• **WHAT TO WORK ON**: The required output is the exact run of lines in the listing below from the line holding "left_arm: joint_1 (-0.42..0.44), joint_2" through the line holding "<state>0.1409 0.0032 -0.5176", with no pictures.

──────── DATA PROVIDED

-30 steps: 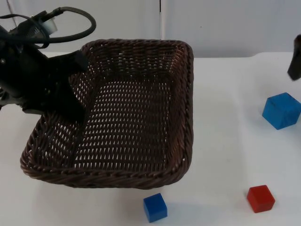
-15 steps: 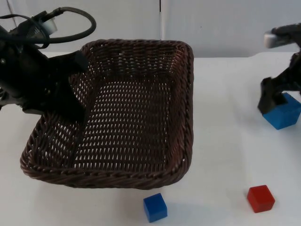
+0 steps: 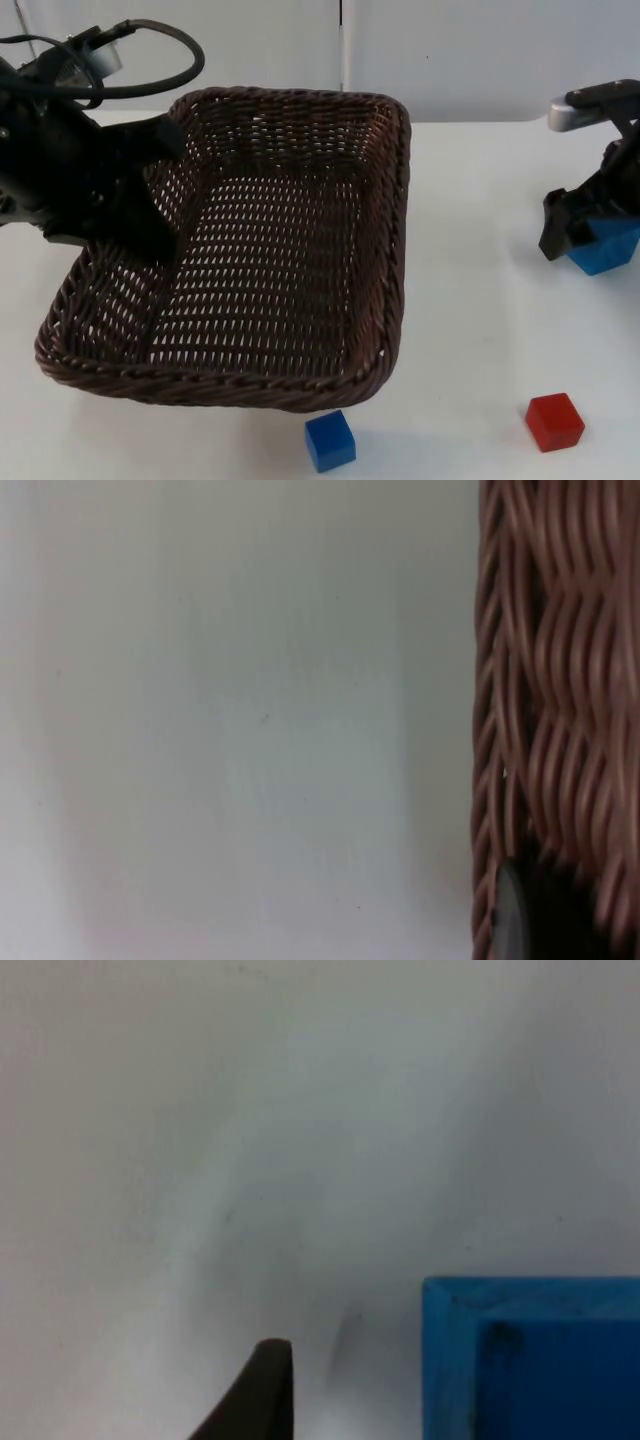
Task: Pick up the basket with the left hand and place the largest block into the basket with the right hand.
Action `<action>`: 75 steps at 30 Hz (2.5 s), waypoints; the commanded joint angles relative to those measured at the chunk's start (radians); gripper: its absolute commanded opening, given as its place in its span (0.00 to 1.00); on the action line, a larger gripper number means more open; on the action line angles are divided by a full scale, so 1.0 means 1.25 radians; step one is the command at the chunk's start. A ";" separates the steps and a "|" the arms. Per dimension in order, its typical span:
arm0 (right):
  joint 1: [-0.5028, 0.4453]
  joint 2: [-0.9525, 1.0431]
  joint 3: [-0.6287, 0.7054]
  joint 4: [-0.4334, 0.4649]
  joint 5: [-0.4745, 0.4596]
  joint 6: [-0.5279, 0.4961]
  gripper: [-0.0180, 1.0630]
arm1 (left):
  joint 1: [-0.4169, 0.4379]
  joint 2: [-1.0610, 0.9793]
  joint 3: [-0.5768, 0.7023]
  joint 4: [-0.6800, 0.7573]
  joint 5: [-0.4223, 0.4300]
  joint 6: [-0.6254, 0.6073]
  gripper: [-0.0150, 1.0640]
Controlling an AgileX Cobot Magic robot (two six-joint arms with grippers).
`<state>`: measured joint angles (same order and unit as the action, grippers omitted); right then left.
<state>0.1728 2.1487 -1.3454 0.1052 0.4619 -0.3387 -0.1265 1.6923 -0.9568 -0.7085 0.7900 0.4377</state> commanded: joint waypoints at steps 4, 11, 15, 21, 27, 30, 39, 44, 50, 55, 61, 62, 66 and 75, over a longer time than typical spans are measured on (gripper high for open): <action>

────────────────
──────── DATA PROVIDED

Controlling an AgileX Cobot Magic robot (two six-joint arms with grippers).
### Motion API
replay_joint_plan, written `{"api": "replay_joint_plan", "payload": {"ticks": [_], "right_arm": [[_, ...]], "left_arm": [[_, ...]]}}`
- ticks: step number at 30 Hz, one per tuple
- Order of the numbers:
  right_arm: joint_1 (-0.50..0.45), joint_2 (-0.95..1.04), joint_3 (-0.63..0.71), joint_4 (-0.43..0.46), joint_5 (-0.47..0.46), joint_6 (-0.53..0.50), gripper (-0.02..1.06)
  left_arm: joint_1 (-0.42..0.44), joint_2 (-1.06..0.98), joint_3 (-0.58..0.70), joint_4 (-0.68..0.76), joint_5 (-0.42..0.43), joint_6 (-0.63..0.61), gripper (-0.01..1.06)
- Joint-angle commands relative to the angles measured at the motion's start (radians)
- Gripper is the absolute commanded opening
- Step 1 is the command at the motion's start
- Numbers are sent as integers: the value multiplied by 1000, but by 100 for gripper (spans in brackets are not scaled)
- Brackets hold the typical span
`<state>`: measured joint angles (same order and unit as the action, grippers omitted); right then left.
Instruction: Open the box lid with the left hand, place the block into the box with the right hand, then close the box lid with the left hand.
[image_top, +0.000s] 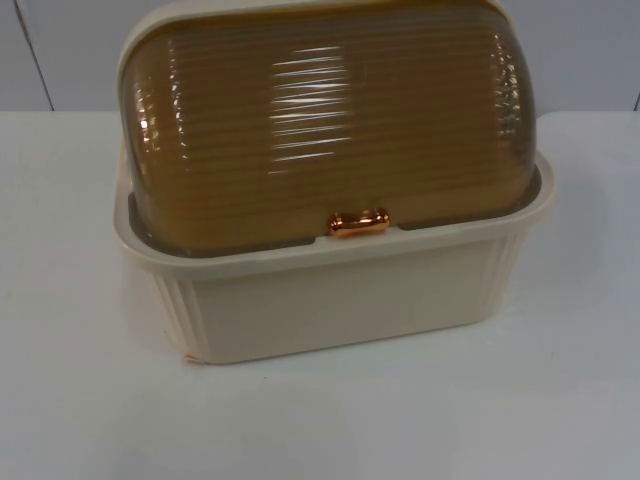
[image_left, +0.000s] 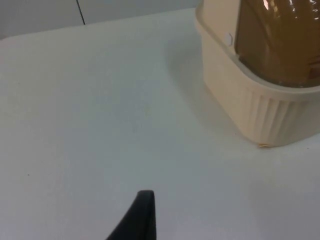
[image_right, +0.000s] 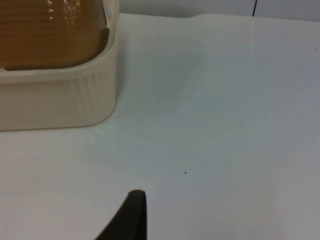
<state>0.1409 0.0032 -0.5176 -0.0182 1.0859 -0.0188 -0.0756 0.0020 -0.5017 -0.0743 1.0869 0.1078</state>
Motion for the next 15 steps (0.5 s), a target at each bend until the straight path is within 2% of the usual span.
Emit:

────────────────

• **SOLUTION FOR THIS EXERCISE**:
  left_arm: joint_1 (-0.42..0.44), joint_2 (-1.06..0.98), joint_3 (-0.58..0.70), joint_4 (-0.68..0.76), joint_5 (-0.42..0.43), joint_6 (-0.63..0.61), gripper (-0.01..1.06)
- Joint-angle commands relative to the angles measured at the motion's start (radians)
- Gripper is the absolute commanded opening
- Step 1 is the command at the motion's start
- Numbers are sent as integers: the value multiplied by 1000, but by 100 for gripper (spans in brackets are not scaled)
- Brackets hold the typical span
`<state>`: measured joint angles (same order and unit as the action, grippers omitted); right then left.
Instruction: Open the box lid with the left hand, place the block into the box with the right hand, then close the box lid with the left hand.
[image_top, +0.000s] 
[image_left, +0.000s] 
[image_right, +0.000s] 
<state>0.1409 0.0032 -0.5176 -0.0182 1.0859 -0.0188 -0.0756 0.0020 -0.5017 -0.0743 1.0869 0.1078</state>

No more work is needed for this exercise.